Query internal data services to answer well-scoped questions, producing results and artifacts that are safe to share and easy to re-run.

## When to use this skill

- A stakeholder asks for **metrics, trends, or slices** that rely on internal data.
- The answers can be derived from existing **warehouses, marts, or reporting APIs**.
- The request needs a **reproducible query** and not an ad-hoc manual export.

## Inputs

- **Business question**: one or two sentences describing what we want to know.
- **Time range and filters**: date boundaries, customer segments, environments, etc.
- **Source systems**: names of warehouses, schemas, or APIs to use.
- **Data sensitivity notes**: whether PII, financial data, or regulated data is involved.

## Out of scope

- Direct queries against production OLTP databases unless explicitly allowed.
- Creating new pipelines or ingestion jobs.
- Sharing raw PII or secrets outside approved destinations.

## Conventions

- Use the **preferred query layer** (e.g., dbt models, semantic layer, analytics API) instead of raw tables when available.
- Follow established **naming and folder conventions** for saved queries or analysis notebooks.
- Respect internal **data classification and access control** policies.

## Required behavior

1. Translate the business question into a precise query spec (metrics, dimensions, filters).
2. Choose appropriate sources and explain tradeoffs if multiple options exist.
3. Write queries that are performant and cost-conscious for the target system.
4. Produce both **results** and a **re-runnable query artifact** (SQL, API call, notebook, or dashboard link).

## Required artifacts

- Query text (SQL, DSL, or API request) checked into the appropriate repo or folder.
- A short **analysis summary** capturing methodology, assumptions, and caveats.
- Links to any **dashboards, notebooks, or reports** created.

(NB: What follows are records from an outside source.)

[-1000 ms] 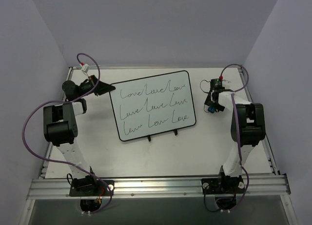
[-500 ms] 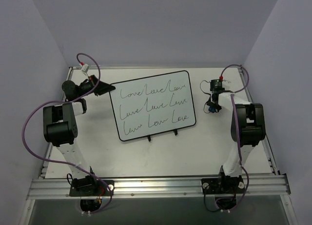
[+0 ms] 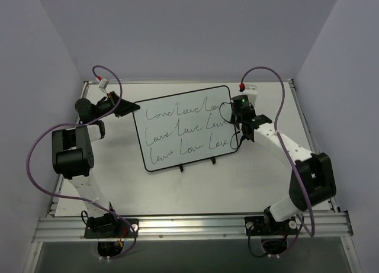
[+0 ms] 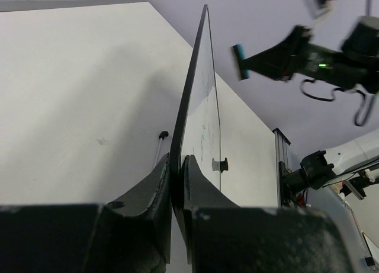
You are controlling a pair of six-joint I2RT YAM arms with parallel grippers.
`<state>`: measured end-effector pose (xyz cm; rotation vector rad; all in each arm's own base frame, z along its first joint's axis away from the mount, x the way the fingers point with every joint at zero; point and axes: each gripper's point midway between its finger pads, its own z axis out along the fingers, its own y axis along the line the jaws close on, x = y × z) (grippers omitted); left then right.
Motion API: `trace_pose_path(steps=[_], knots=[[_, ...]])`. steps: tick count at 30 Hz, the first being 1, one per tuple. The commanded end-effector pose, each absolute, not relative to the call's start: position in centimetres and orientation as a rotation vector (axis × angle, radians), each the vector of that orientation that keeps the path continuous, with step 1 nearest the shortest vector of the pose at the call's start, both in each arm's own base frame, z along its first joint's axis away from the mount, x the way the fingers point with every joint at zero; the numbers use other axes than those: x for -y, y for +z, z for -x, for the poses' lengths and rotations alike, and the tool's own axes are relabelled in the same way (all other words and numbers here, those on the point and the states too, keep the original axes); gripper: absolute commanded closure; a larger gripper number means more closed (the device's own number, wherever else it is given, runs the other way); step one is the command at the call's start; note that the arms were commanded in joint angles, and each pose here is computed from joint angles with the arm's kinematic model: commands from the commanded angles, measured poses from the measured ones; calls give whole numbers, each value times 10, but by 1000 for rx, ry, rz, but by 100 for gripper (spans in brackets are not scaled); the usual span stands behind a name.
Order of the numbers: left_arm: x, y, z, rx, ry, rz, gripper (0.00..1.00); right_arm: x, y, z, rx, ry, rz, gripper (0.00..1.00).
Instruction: Erase the whiteboard
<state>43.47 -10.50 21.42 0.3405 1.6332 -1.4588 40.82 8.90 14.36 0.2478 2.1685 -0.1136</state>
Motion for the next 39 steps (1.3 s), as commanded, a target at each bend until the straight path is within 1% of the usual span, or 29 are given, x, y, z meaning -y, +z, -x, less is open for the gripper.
trace_pose_path(steps=[1, 3, 4, 7, 8, 9, 10, 11, 12, 13, 14, 17, 23, 27, 31, 37, 39], knots=[[100, 250, -442, -1437, -1213, -510, 98, -142, 231, -390, -1911, 11, -167, 100], [105, 249, -440, -1438, -1224, -520, 98, -181, 242, -379, -1871, 114, -93, 100], [106, 248, -440, -1434, -1216, -531, 98, -215, 246, -370, -1856, 193, -28, 100], [110, 246, -439, -1440, -1178, -554, 98, -268, 244, -365, -1849, 170, 68, 100], [111, 247, -438, -1463, -1180, -541, 98, -301, 228, -354, -1869, 156, 166, 100], [113, 245, -438, -1474, -1172, -542, 98, -316, 226, -351, -1864, 148, 187, 100], [114, 244, -439, -1468, -1137, -569, 98, -335, 241, -351, -1838, 180, 190, 100], [116, 242, -438, -1498, -1146, -558, 98, -356, 240, -342, -1833, 192, 227, 100], [118, 241, -438, -1504, -1142, -564, 98, -368, 225, -342, -1845, 157, 265, 100], [120, 239, -437, -1512, -1142, -570, 98, -379, 235, -344, -1821, 159, 252, 100], [122, 238, -437, -1513, -1144, -575, 98, -392, 223, -342, -1830, 151, 283, 100], [125, 232, -436, -1522, -1151, -574, 98, -415, 218, -346, -1826, 166, 314, 100], [128, 222, -435, -1534, -1138, -580, 98, -439, 206, -357, -1826, 136, 368, 100], [130, 221, -432, -1522, -1141, -595, 98, -441, 197, -368, -1840, 121, 386, 100], [131, 220, -428, -1510, -1133, -614, 98, -423, 189, -390, -1839, 100, 367, 100], [129, 218, -424, -1507, -1099, -632, 98, -394, 175, -408, -1837, 52, 361, 100], [129, 217, -424, -1509, -1084, -636, 98, -377, 182, -417, -1830, 52, 320, 100]])
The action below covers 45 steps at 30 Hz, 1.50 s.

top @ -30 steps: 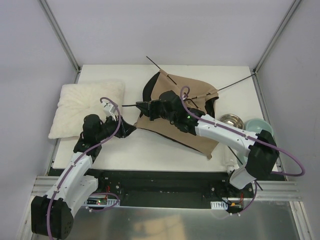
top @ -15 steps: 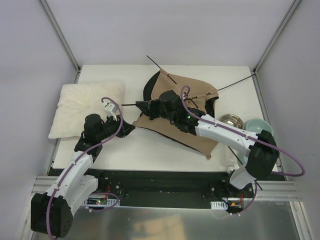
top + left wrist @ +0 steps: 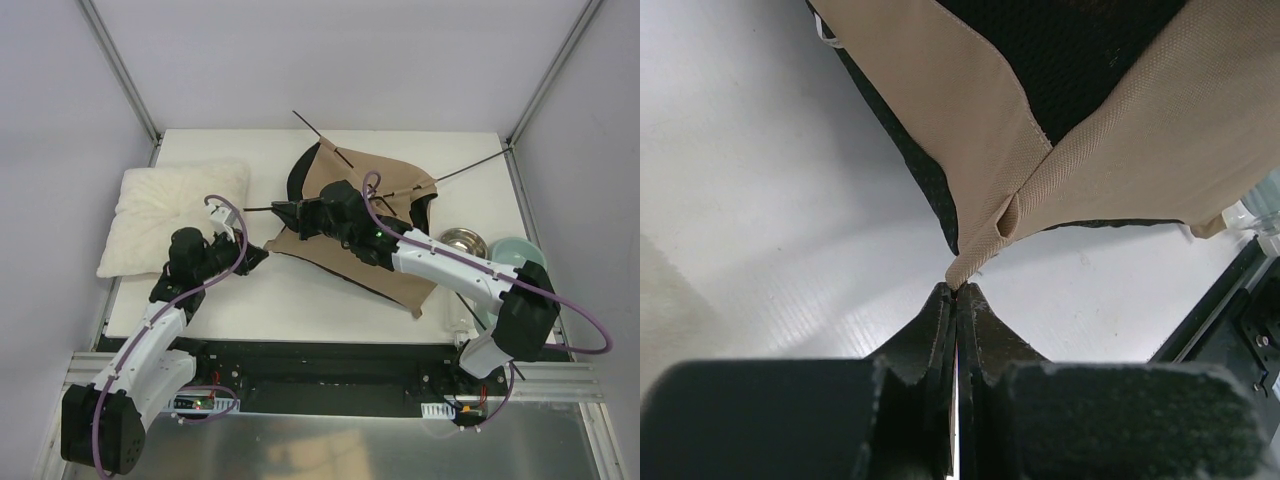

## Implementation checklist

1. Clarify the business question, time range, and filters.
2. Identify the best data source(s) based on freshness, completeness, and governance.
3. Draft the query, validate it on a limited time window or sample.
4. Check for joins, filters, and aggregations that could distort the answer; fix as needed.
5. Save the query in the approved location with a descriptive name.
6. Capture results and summarize key findings and limitations.

## Verification

Use whatever validation mechanisms exist for your data stack, for example:

- `dbt test` in the relevant project
- Unit or regression tests for custom metrics or transformations
- Manual spot checks against known benchmarks or historical reports

The skill is complete when:

- The query runs successfully within acceptable time and cost bounds.
- Results match expectations or known reference points (within reasonable tolerance).
- The query and results are documented enough for another engineer or analyst to reuse.

## Safety and escalation

- If the query touches **sensitive or regulated data**, confirm that the destination (PR, doc, ticket) is an approved location before including any sample rows.
- If you identify data quality issues, file or update a data-quality ticket and call them out prominently in the analysis summary.